Y también (Tehil´lim 118:5):
“Desde la angustia invoqué a Ia´H; Ia´H
me respondió con amplitud / me respondió poniéndome en un lugar espacioso”.
Aunque clamé a HaShem a causa de una
angustia inmensa, fui renovado espiritualmente y mi arrepentimiento fue
aceptado.
Nadie ha dicho jamás que vivir como Ben
Israel sea fácil. Además de las presiones externas provenientes de las Naciones
del Mundo, seguir el camino recto implica innumerables obligaciones.

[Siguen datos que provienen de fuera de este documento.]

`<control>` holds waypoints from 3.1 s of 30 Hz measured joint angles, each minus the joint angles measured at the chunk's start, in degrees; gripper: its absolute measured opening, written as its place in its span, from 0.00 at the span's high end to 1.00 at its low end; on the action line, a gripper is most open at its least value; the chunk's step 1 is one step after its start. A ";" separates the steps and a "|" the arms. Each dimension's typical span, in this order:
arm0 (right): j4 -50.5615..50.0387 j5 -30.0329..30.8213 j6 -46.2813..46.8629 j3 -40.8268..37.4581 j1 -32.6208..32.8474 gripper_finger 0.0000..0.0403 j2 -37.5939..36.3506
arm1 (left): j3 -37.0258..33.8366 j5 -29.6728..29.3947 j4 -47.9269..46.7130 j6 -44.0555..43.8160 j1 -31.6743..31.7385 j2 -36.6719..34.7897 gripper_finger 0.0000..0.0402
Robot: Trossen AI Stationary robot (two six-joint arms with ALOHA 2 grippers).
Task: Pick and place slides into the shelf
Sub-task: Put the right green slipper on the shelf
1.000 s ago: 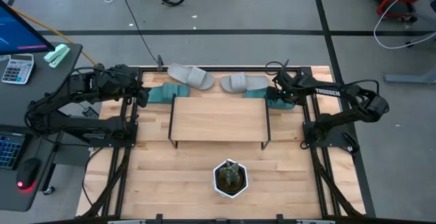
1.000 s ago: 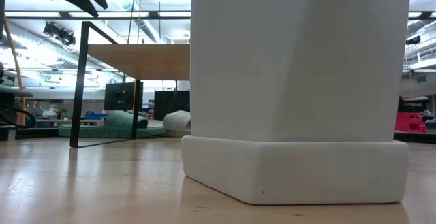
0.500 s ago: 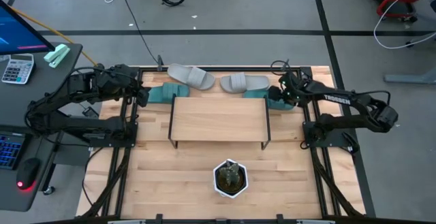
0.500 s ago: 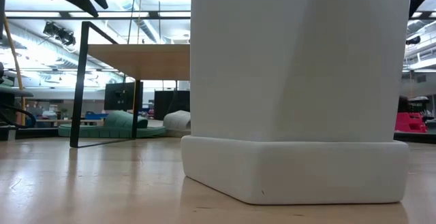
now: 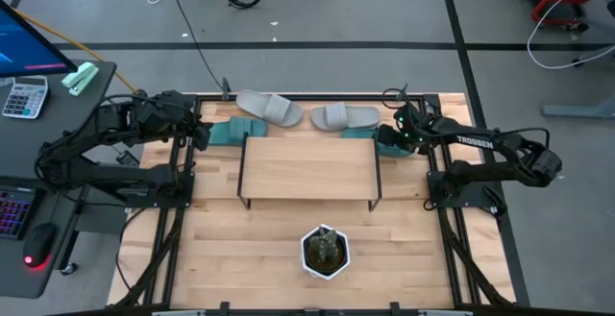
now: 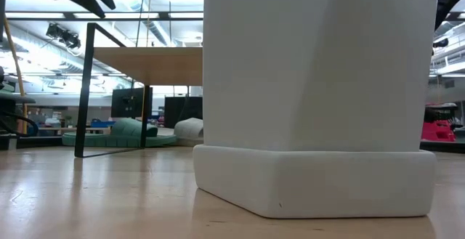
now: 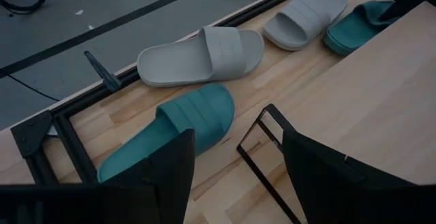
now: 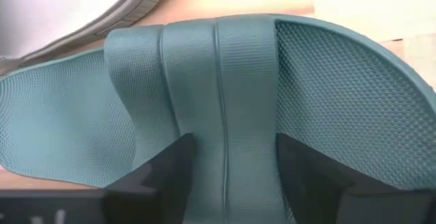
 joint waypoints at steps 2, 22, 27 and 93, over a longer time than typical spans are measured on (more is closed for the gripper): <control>-0.38 -0.05 -0.02 0.00 0.00 0.46 -0.64 | 0.00 0.00 0.40 0.00 0.00 0.00 0.44; -15.03 -1.16 -1.61 0.00 0.05 0.36 -12.39 | 0.00 -0.68 0.82 0.00 0.00 0.01 0.44; -13.51 -0.29 -1.67 0.00 0.07 0.36 -11.28 | 0.00 -0.68 0.85 0.00 0.00 0.02 0.44; 4.40 12.01 -2.05 0.02 -0.02 1.00 -25.03 | -0.02 -1.07 0.85 0.08 0.02 0.00 0.44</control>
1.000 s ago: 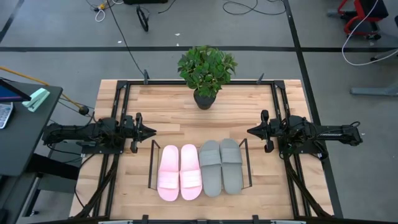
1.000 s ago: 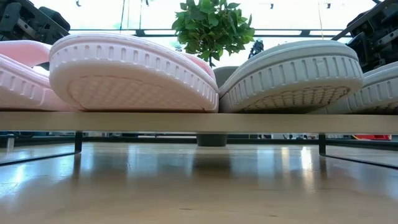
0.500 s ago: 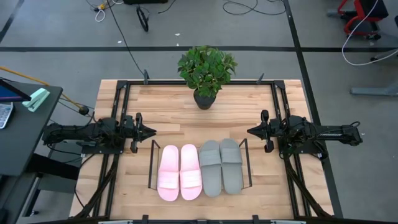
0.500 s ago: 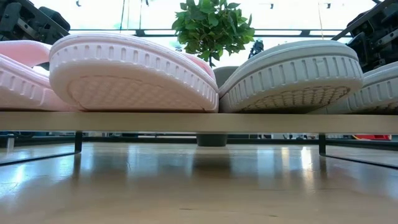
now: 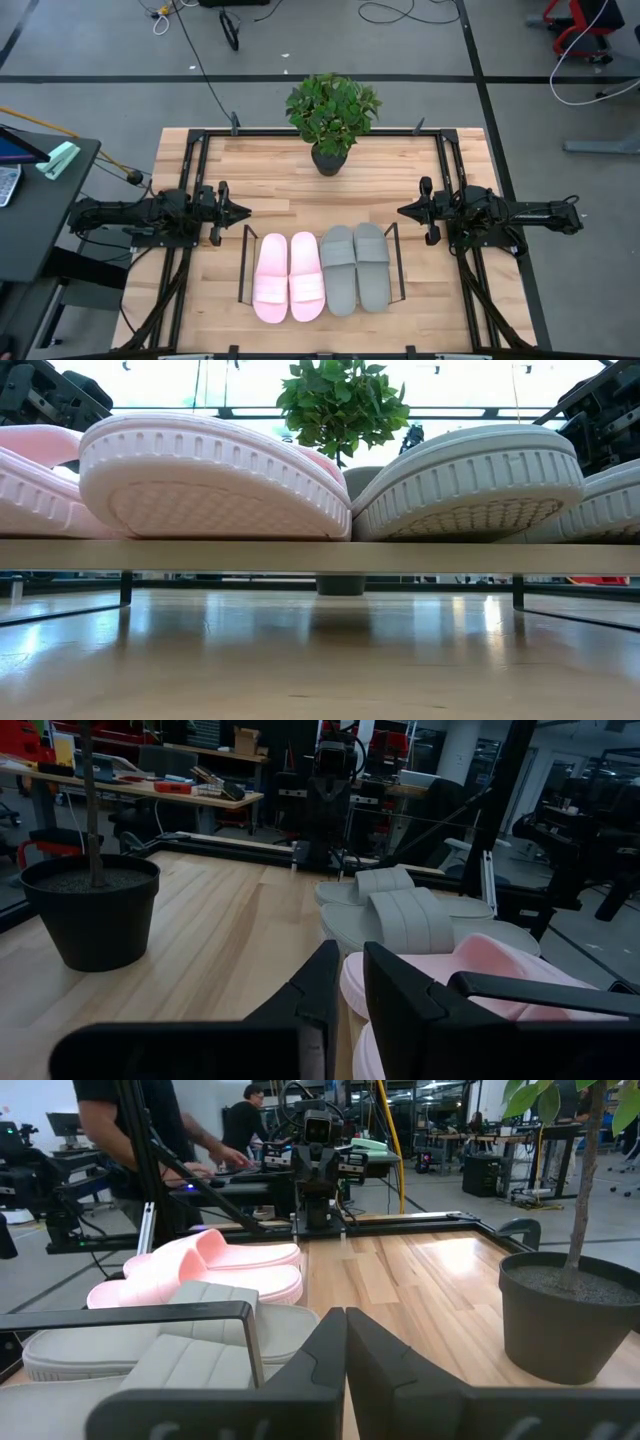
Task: Pick and place slides into the shelf
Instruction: Return to Home Position
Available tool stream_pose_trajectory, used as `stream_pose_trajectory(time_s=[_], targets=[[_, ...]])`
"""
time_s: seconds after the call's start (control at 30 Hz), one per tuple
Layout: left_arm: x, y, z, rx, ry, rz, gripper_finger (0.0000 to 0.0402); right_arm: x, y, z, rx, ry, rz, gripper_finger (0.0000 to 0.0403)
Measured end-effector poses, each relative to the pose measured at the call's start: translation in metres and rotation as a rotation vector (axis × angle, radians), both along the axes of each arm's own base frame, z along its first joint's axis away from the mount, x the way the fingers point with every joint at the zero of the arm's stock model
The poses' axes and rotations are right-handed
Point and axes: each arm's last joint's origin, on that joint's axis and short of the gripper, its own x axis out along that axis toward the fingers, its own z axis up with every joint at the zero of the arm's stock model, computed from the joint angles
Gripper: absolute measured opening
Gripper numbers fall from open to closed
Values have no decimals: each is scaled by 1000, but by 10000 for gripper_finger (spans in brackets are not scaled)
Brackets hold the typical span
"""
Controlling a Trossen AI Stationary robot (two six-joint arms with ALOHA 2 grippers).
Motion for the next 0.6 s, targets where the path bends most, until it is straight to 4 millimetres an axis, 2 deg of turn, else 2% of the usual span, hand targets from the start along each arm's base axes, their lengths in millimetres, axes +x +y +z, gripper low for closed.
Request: stream_pose_trajectory(time_s=[0.3, 0.6], targets=[[0, 0, 0, -1, 0, 0, 64, 0, 0, 0, 0, 0, 0, 14], [0, 0, 0, 0, 0, 0, 54, 0, 0, 0, 0, 0, 0, 14]])
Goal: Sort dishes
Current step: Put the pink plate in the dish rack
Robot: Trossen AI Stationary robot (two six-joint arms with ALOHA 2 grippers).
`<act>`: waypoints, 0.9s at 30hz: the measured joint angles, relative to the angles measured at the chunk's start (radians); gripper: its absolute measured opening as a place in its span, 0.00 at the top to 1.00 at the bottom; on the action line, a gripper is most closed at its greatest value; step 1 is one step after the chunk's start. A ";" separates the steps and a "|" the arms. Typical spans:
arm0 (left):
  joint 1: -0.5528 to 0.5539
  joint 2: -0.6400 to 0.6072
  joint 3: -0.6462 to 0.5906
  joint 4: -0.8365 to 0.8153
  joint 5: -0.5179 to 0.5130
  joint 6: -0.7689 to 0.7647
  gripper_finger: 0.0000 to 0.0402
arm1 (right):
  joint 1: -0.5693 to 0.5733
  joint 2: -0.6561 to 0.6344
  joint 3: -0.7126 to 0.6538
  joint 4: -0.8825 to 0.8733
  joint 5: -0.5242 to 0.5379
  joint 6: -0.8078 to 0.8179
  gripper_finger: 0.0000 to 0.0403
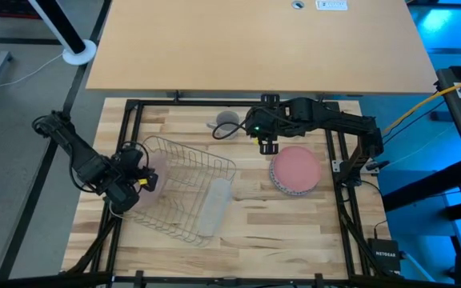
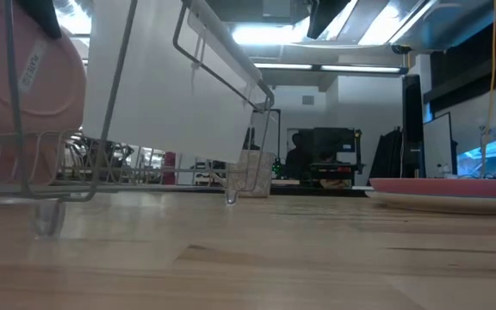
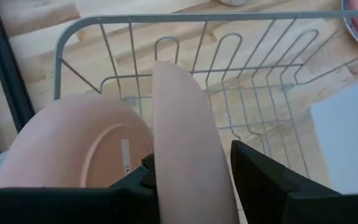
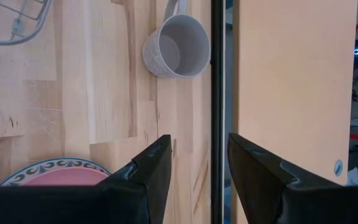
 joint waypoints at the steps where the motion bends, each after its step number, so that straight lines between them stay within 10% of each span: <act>1: 0.005 0.003 0.000 0.001 0.000 -0.008 0.67 | 0.000 0.000 0.000 0.000 0.000 0.000 0.60; 27: 0.169 -0.199 0.000 0.021 0.191 0.183 0.58 | 0.000 0.000 0.000 0.001 0.000 0.000 0.60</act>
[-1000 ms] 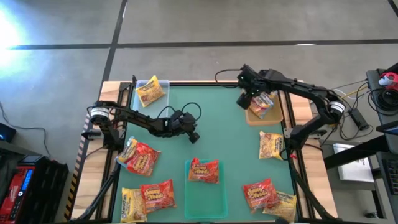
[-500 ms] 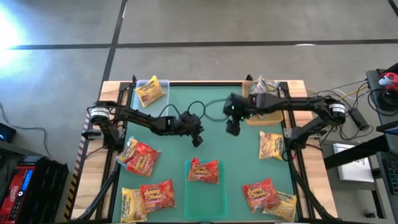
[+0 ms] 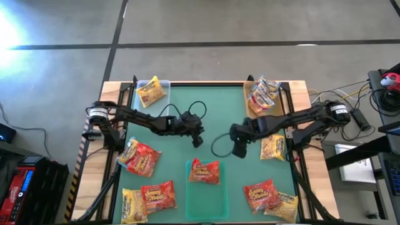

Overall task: Sort Maruchan noodles
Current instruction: Put the yellow noodle pack into the transparent bin

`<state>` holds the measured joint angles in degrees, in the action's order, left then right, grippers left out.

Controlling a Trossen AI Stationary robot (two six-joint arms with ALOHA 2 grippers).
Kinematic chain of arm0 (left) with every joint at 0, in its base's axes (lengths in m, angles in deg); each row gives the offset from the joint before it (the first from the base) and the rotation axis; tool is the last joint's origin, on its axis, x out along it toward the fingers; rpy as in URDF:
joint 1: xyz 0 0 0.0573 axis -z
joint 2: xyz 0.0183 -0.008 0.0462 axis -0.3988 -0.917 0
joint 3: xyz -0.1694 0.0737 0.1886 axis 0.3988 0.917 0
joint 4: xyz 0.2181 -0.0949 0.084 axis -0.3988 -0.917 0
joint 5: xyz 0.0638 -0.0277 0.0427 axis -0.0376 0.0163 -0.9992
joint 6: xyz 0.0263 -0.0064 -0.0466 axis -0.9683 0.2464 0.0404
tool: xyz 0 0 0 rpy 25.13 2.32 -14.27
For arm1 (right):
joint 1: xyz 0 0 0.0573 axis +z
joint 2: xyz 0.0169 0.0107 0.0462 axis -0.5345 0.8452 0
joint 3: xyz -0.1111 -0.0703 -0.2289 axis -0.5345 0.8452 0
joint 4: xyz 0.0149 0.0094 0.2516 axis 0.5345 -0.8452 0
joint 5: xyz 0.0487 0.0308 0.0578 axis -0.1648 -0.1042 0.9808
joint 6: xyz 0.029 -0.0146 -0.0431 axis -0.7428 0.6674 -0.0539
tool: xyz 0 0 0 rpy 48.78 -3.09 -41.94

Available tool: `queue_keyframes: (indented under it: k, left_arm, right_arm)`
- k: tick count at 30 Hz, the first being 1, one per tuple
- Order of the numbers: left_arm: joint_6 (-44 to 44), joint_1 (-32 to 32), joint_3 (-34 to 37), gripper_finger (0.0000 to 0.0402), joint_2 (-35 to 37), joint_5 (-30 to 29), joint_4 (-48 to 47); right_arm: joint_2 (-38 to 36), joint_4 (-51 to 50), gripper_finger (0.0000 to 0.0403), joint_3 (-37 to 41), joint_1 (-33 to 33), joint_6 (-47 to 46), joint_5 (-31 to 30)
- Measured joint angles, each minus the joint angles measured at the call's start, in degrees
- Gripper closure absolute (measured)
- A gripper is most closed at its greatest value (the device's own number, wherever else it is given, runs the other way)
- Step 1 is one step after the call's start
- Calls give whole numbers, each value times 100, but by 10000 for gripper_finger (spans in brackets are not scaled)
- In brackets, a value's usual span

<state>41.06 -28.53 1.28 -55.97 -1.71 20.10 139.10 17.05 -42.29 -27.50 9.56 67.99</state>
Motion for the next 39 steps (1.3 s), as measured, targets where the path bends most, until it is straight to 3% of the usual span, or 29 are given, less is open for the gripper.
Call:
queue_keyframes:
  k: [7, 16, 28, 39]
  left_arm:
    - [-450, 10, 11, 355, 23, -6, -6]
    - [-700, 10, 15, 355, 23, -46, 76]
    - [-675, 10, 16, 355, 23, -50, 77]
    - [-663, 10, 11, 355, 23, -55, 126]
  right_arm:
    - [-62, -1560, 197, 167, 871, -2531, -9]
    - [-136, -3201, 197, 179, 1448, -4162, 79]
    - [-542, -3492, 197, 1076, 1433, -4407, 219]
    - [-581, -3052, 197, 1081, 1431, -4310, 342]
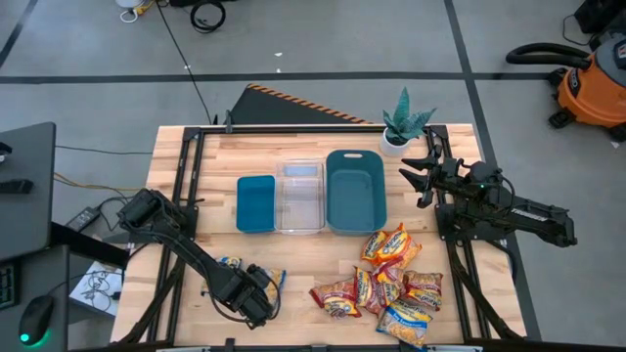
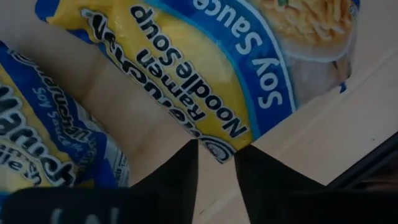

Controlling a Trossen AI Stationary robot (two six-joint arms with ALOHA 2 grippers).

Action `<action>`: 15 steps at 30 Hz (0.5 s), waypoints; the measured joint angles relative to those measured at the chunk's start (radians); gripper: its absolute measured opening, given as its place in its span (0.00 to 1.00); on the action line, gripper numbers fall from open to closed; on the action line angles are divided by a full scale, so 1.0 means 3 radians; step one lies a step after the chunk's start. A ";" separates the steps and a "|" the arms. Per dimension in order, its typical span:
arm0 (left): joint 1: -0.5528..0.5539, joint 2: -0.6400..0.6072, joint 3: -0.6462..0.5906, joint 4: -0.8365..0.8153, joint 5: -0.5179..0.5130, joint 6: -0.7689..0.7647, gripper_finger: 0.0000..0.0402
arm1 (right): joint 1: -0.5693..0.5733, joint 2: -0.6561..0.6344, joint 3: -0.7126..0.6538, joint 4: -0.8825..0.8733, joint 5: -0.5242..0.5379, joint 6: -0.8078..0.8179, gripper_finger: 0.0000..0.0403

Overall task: Sort Maruchan noodles
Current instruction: Put the blue noodle pack into the transparent bin

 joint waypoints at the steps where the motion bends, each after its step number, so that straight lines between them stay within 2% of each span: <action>1: 0.0010 0.0000 0.0000 -0.0011 -0.0001 0.0033 0.23 | 0.0001 0.0000 0.0001 0.0000 0.0000 0.0000 0.38; 9: 0.0117 0.0000 0.0000 -0.0125 0.0002 0.0336 0.03 | 0.0000 0.0000 0.0001 -0.0001 0.0001 0.0000 0.38; 15: 0.0258 -0.0069 0.0072 -0.0383 0.0000 0.0619 0.02 | 0.0001 0.0000 0.0001 -0.0001 0.0000 -0.0001 0.38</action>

La Mitzvá de la Teshuvá, en la que
todos estamos comprometidos, está lejos de ser sencilla, y sus efectos también
están lejos de ser sencillos.
Cuando retornamos un poco, afectamos
al mundo mucho. Cuando corregimos un poco, reparamos mucho, tanto dentro como
fuera de nosotros.
El Zóhar enseña que todo pecado
implica, en cierta medida, una desconexión. Si ignoramos a HaShem, es como si -por
decirlo así- colgáramos el teléfono y termináramos la llamada con Él, ‘Jas
VeJalila’ (“HaShem no lo permita”).
Esta desconexión significa que el
flujo de benevolencia que desciende de lo Alto hacia abajo ya no puede
recibirse fácilmente.
A diferencia de los ‘Tzaddikim’
(“personas justas”), que reciben continuamente sus mensajes, aquellos de
nosotros que regresamos y volvemos a conectar nuestras “líneas telefónicas” provocamos
un enorme deleite en lo Alto.
“¡Hola, viejo amigo perdido! ¡Cuánto
tiempo sin verte!”
Porque cuando hacemos ‘Teshuvá Shelemá’
(“arrepentimiento completo”), somos renovados. Nos convertimos en personas
diferentes.
Y por eso la recompensa de la Teshuvá
es tan grande.
Y, sobre todo, nunca se nos habría
dado esta Mitzvá si estuviera más allá de nuestras capacidades.